Gawker's Louis Peitzman makes a claim I've seen a lot, especially from progressives, in the wake of Mitt Romney's selection of Rep. Paul Ryan as his running mate: The campaign kind of blew it. Not on the substance, mind you, but on the rollout. "I'm not saying this was a complete fail on the Romney campaign's part, but to pretend that they announced Paul Ryan exactly as they'd said they would — via smartphone app, and then in a joint public appearance — is just silly," Peitzman writes. "Instead of admitting they botched their plan to obfuscate, the Romney campaign is pushing a Hardy Boys narrative..."

Peitzman is missing something really important. The real purpose of the Romney VP app wasn't to break the VP announcement. Sure, that's how they pitched it. But the Romney folks (probably) aren't so delusional as to think they'd be able to keep a secret all the way up to the roll-out.
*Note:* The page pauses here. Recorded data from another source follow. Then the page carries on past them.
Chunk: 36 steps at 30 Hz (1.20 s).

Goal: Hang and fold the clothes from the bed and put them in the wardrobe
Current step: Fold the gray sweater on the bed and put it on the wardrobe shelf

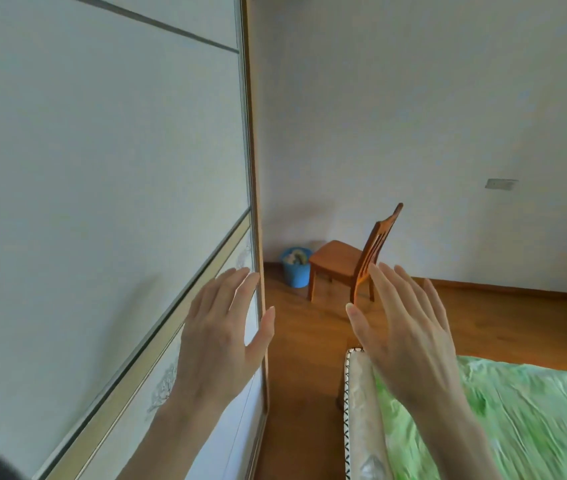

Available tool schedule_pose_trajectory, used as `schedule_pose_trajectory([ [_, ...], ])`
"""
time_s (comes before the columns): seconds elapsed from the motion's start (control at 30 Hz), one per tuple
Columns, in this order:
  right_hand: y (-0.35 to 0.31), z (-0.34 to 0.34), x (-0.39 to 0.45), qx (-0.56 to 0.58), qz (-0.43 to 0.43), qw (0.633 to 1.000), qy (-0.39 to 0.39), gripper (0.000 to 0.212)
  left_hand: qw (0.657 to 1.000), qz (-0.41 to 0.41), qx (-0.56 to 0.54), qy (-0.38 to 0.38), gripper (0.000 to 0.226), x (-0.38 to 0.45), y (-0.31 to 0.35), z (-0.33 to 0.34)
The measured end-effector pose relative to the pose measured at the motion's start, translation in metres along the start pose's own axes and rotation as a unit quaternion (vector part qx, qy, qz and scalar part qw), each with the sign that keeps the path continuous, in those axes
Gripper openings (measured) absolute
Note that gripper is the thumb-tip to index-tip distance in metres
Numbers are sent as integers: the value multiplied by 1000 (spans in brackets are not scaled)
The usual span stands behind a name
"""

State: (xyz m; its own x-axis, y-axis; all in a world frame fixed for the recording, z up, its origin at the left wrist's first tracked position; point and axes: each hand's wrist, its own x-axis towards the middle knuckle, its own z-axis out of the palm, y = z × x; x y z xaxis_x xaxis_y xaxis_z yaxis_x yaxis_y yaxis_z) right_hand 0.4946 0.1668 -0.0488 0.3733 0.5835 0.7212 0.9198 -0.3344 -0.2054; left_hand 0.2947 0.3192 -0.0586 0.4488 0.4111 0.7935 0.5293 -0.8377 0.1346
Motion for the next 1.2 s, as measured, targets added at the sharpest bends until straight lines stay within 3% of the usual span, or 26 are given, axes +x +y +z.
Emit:
schedule_pose_trajectory([
  [0.6, 133, 107, 119, -5, 41, 999, -16, 57, 997, -3, -52, -56, 52, 121, -9, 200],
  [1.2, 223, 289, 314, -55, 107, 993, -4, 69, 987, 39, -154, -10, 50, 321, -74, 427],
])
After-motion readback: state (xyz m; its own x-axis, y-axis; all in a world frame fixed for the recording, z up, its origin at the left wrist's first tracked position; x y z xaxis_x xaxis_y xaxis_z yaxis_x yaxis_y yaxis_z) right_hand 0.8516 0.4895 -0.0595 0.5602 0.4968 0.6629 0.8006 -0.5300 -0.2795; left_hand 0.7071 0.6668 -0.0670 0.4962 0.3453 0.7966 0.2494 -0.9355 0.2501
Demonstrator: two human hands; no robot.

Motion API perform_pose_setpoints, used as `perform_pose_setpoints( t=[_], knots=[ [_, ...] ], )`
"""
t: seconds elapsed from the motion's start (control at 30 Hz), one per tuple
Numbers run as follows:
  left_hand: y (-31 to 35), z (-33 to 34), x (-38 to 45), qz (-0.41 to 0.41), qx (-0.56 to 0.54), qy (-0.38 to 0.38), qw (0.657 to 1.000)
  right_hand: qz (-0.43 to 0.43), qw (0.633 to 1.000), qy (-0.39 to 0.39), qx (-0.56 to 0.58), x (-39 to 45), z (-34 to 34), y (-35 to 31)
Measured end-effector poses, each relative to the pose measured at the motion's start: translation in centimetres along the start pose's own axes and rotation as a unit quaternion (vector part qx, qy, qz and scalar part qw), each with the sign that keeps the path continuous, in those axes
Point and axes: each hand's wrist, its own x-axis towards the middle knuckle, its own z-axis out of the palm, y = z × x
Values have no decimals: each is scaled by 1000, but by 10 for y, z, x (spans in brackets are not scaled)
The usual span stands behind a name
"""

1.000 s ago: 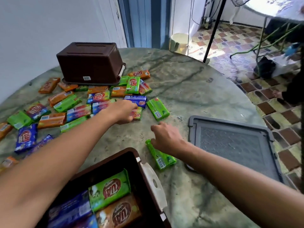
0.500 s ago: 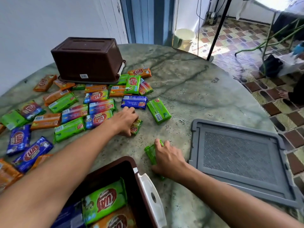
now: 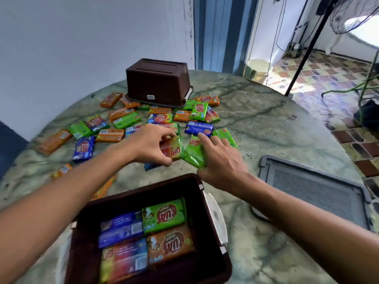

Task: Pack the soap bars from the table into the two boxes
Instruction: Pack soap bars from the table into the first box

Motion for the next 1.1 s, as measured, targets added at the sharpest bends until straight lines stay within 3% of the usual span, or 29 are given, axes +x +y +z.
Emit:
perform_pose_setpoints(
  t=[0.13, 0.3, 0.53, 0.63, 0.7, 0.93, 1.1],
  knots=[
    [-15, -17, -85, -50, 4, 17, 999, -111, 994, -12, 1, -19, -15, -44],
    [-25, 7, -168, -92, -10, -25, 995, -207, 969, -133, 3, -40, 6, -87],
    [-10, 87, -193, -103, 38, -131, 985, -273, 924, -251, -97, -63, 60, -89],
    [-3, 109, -195, -85, 100, -147, 980, -332, 903, -228, -147, -72, 78, -81],
    [1, 114, -195, -82, 124, -139, 979, -317, 912, -190, -175, -73, 89, -77],
    [-2, 121, -195, -38, 153, -112, 981, -288, 923, -187, -174, -73, 102, -80],
    [-5, 137, -185, -102, 159, -177, 966, -211, 928, -239, -194, -69, 117, -73]
  ],
)
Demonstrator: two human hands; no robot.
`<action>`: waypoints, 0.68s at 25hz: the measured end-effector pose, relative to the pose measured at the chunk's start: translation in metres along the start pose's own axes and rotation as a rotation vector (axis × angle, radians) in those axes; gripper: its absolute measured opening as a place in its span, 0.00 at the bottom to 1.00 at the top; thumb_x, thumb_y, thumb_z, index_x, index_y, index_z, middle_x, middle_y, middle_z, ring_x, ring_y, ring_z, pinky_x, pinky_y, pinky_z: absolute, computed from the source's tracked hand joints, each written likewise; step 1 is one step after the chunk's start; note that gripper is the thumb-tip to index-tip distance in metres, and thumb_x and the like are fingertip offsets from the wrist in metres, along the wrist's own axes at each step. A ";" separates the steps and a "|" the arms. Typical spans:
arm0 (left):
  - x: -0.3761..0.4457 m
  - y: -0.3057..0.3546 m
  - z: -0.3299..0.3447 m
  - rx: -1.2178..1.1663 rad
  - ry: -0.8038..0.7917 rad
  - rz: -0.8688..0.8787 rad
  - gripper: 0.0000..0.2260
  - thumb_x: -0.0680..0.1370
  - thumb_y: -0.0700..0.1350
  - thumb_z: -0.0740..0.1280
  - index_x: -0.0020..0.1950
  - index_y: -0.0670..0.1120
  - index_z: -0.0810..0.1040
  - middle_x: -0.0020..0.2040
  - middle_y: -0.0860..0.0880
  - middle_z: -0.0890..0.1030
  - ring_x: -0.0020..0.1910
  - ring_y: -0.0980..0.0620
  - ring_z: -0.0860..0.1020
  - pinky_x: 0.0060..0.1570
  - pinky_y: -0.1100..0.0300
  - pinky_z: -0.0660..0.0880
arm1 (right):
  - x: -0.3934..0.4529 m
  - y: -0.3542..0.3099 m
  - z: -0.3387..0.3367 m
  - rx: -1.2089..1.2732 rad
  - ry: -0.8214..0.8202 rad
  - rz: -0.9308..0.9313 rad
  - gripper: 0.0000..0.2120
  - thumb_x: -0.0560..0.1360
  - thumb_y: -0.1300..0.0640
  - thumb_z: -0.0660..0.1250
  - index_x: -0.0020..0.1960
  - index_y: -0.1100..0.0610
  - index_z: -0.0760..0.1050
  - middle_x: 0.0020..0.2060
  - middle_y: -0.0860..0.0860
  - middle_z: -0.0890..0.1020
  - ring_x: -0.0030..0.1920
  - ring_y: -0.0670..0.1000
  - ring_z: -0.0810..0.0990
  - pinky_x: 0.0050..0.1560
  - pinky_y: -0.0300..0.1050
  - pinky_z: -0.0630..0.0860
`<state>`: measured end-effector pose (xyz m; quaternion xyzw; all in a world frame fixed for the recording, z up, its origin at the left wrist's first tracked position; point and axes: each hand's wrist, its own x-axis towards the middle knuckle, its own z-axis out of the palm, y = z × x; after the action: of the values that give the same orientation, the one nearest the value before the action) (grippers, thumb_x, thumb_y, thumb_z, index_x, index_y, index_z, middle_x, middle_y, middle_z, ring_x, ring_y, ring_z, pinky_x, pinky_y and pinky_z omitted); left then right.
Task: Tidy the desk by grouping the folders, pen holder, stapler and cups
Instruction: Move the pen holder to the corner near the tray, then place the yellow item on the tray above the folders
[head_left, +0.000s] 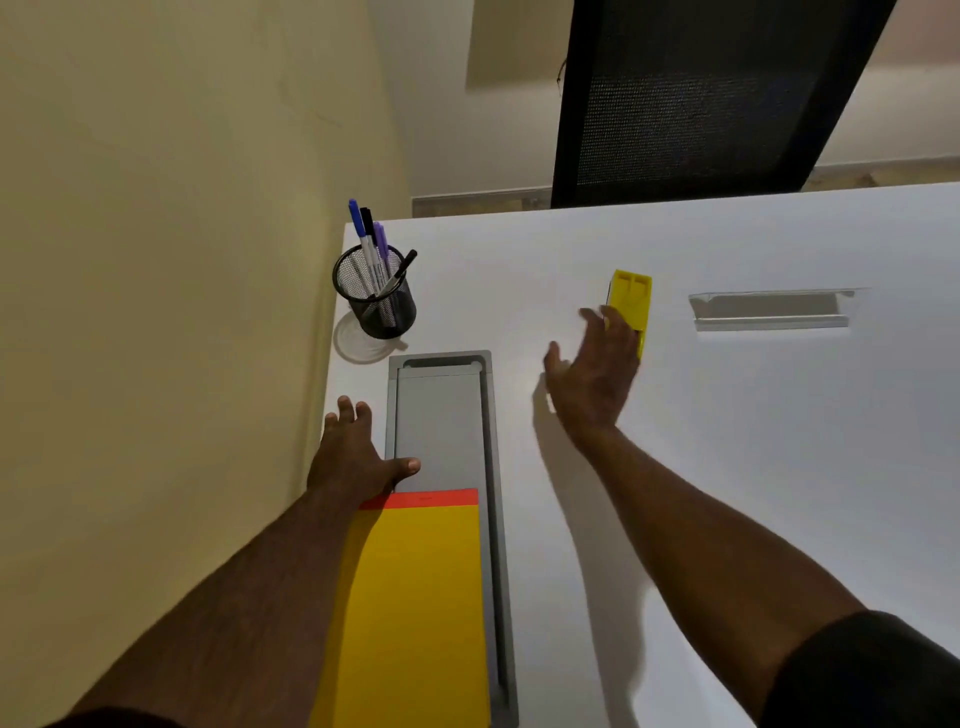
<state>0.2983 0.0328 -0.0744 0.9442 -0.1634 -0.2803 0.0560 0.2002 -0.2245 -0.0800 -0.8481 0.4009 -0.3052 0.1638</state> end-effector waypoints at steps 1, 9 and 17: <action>0.000 -0.001 0.001 -0.001 0.003 0.004 0.53 0.68 0.67 0.69 0.80 0.43 0.43 0.80 0.42 0.40 0.79 0.40 0.44 0.76 0.45 0.54 | 0.007 0.011 -0.003 -0.062 -0.025 0.083 0.30 0.69 0.48 0.68 0.68 0.57 0.67 0.67 0.59 0.71 0.67 0.61 0.68 0.66 0.55 0.66; -0.002 -0.005 0.001 -0.014 0.004 -0.010 0.53 0.68 0.67 0.69 0.80 0.45 0.43 0.80 0.44 0.40 0.80 0.41 0.44 0.77 0.46 0.53 | 0.029 0.039 -0.011 0.101 -0.183 0.479 0.32 0.69 0.53 0.70 0.68 0.60 0.63 0.61 0.62 0.74 0.61 0.66 0.71 0.59 0.57 0.70; -0.019 -0.004 -0.011 -0.182 0.029 -0.037 0.46 0.71 0.59 0.72 0.80 0.45 0.51 0.81 0.46 0.50 0.79 0.45 0.53 0.75 0.51 0.59 | -0.062 -0.022 -0.030 0.323 -0.560 -0.054 0.33 0.70 0.56 0.73 0.72 0.57 0.64 0.63 0.62 0.75 0.61 0.62 0.73 0.58 0.50 0.70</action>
<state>0.2907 0.0433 -0.0564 0.9420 -0.1192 -0.2813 0.1386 0.1633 -0.1631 -0.0697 -0.8726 0.2638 -0.1239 0.3919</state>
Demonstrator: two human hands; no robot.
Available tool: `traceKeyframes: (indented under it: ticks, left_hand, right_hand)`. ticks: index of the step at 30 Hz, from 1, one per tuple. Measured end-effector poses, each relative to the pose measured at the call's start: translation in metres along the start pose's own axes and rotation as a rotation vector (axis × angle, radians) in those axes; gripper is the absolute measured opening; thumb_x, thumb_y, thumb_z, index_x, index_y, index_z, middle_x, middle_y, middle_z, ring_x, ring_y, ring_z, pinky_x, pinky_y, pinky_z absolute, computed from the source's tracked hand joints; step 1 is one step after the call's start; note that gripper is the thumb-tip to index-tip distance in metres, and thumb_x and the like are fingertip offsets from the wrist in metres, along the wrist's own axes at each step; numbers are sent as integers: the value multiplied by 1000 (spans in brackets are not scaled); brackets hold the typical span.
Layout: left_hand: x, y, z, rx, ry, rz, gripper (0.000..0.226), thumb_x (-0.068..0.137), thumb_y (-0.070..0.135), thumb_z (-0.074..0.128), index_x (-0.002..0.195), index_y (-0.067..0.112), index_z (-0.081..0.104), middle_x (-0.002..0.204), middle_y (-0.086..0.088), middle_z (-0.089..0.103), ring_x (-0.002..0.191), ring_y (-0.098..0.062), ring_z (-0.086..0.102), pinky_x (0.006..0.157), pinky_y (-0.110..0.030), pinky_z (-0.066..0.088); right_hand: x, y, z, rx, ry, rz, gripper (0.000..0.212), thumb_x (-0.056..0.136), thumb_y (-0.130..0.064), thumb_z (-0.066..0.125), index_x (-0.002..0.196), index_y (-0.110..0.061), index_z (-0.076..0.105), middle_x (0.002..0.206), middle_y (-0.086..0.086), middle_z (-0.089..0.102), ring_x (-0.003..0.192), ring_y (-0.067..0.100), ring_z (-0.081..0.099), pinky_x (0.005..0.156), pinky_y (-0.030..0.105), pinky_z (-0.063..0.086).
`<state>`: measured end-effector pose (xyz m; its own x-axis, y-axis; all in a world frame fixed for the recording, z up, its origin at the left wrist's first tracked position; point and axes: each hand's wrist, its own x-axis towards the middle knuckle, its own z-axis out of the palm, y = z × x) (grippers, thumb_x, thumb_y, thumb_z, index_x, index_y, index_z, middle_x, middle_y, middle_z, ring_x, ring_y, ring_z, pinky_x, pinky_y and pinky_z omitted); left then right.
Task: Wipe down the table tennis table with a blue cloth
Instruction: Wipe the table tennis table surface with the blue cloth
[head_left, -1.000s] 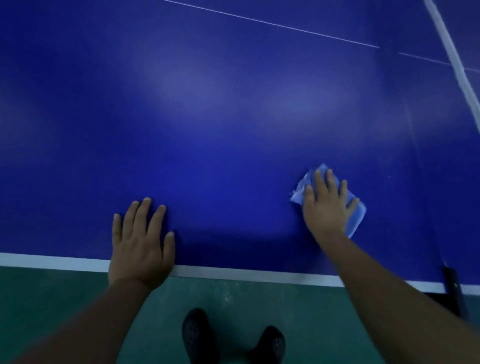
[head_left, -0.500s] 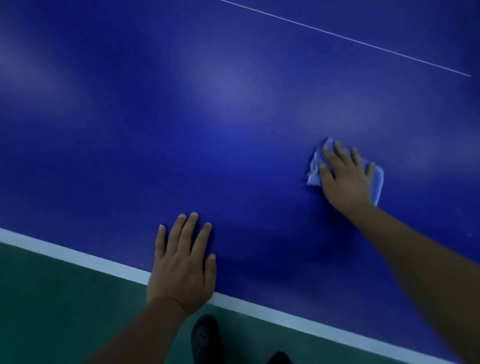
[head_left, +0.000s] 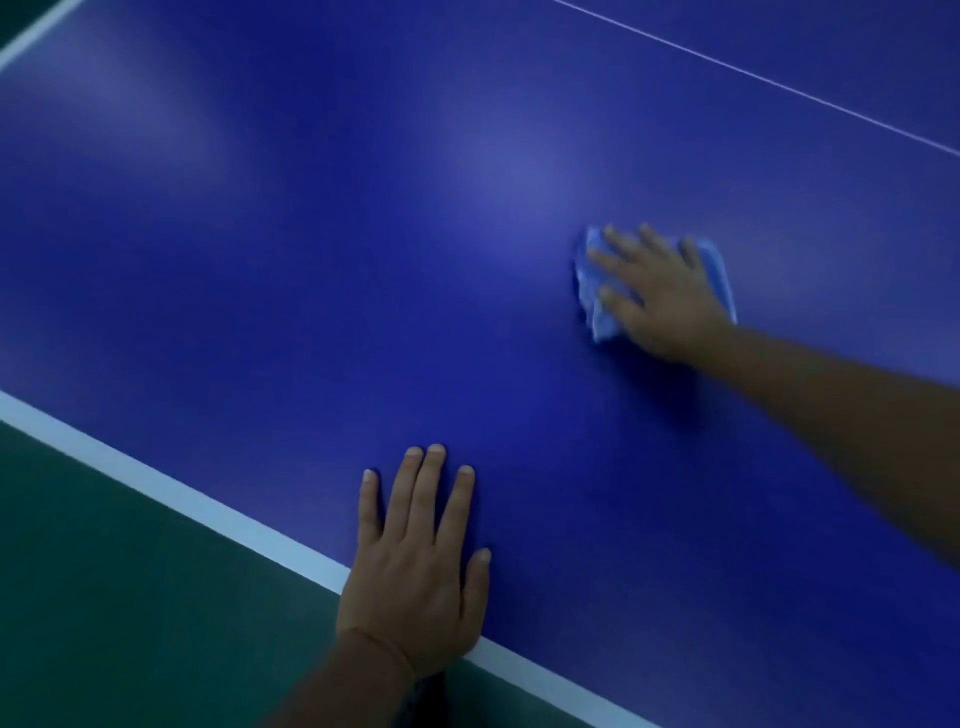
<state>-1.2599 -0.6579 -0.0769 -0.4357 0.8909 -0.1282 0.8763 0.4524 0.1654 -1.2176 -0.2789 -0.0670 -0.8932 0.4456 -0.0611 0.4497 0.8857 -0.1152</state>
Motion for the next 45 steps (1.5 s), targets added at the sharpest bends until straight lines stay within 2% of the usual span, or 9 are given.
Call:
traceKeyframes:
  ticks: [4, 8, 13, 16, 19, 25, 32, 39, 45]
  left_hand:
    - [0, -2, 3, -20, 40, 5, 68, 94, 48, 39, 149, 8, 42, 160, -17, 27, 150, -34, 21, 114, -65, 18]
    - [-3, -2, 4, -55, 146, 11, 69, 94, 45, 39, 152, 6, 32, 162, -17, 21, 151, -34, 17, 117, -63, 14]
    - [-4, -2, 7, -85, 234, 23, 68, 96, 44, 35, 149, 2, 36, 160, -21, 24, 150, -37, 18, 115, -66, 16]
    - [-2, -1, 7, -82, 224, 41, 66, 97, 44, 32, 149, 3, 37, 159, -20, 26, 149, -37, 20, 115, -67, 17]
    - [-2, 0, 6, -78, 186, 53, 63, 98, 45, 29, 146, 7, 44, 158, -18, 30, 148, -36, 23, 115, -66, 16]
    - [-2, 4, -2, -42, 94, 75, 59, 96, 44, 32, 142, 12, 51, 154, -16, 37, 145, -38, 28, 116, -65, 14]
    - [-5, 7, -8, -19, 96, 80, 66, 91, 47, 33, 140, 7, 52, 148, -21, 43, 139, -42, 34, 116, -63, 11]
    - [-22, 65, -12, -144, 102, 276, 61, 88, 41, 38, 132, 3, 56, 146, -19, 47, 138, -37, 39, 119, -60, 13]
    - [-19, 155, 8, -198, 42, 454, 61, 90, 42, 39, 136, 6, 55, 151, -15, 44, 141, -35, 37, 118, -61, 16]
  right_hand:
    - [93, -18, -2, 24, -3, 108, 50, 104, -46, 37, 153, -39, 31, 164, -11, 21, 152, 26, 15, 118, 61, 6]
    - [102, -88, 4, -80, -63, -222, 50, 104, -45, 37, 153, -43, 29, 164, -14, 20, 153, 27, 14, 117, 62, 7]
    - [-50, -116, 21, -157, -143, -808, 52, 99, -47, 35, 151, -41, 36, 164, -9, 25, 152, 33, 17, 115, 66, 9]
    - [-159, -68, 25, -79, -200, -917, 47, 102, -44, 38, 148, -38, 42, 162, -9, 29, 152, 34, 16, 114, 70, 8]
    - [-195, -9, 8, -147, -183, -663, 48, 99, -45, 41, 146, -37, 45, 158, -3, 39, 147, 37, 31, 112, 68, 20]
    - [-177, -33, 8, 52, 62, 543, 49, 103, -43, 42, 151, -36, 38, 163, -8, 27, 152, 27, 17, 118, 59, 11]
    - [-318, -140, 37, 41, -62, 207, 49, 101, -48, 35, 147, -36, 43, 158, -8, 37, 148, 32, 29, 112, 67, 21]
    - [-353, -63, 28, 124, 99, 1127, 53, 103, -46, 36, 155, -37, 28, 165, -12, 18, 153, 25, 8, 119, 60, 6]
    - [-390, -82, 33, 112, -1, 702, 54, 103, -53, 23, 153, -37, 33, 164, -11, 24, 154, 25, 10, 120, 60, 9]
The VP app served the same purpose the Obama campaign's 2008 promise to text its supports its VP pick did: It was an excuse to collect your data. Although it was predictably scooped by the New York Times and CNN, Team Obama was able to collect 2.9 million phone numbers using this gimmick. Those numbers were used for fundraising and organizing efforts later in the campaign. (The downside: A glitch prevented half of Obama's text-message subscribers from receiving the announcement text.) Download the Romney VP iPhone app and it informs you that "By using this application, you may be placed on Romney for President Inc.'s contact list to receive campaign updates… Romney for President's regular Privacy Policy shall apply." Romney doesn't want you to be the first to know about his personnel moves; he wants your email and mailing address.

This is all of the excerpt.